▶ **TASK DESCRIPTION**: Please give again, word for word, the lines that lie between the start of the listing below and the line with "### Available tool", both included.

▶ **DATASET EXCERPT**:
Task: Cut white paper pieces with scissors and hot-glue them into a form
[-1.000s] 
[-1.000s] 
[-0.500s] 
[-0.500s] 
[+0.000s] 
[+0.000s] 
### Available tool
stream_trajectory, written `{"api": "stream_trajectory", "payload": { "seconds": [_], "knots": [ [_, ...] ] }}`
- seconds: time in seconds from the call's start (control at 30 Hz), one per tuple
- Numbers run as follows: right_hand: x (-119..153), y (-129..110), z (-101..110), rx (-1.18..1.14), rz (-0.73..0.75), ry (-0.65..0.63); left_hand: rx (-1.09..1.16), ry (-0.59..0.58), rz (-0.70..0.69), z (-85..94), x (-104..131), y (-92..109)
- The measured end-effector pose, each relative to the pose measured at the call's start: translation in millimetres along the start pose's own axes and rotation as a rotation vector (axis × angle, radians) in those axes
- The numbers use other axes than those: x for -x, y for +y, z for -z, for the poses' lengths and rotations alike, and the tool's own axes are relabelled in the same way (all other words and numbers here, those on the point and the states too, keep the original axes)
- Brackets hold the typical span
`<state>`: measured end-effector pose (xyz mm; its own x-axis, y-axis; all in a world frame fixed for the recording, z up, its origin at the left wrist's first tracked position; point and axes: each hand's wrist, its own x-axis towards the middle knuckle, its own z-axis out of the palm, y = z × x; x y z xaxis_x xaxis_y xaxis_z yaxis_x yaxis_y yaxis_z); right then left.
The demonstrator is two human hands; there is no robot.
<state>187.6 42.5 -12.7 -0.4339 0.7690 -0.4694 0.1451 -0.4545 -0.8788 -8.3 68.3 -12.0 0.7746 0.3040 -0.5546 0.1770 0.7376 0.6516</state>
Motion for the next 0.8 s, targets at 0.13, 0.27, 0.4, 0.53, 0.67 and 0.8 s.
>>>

▶ **EXERCISE OUTPUT**:
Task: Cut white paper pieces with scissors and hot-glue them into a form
[-1.000s] 
[-1.000s] 
[-0.500s] 
[-0.500s] 
[+0.000s] 
[+0.000s] 
### Available tool

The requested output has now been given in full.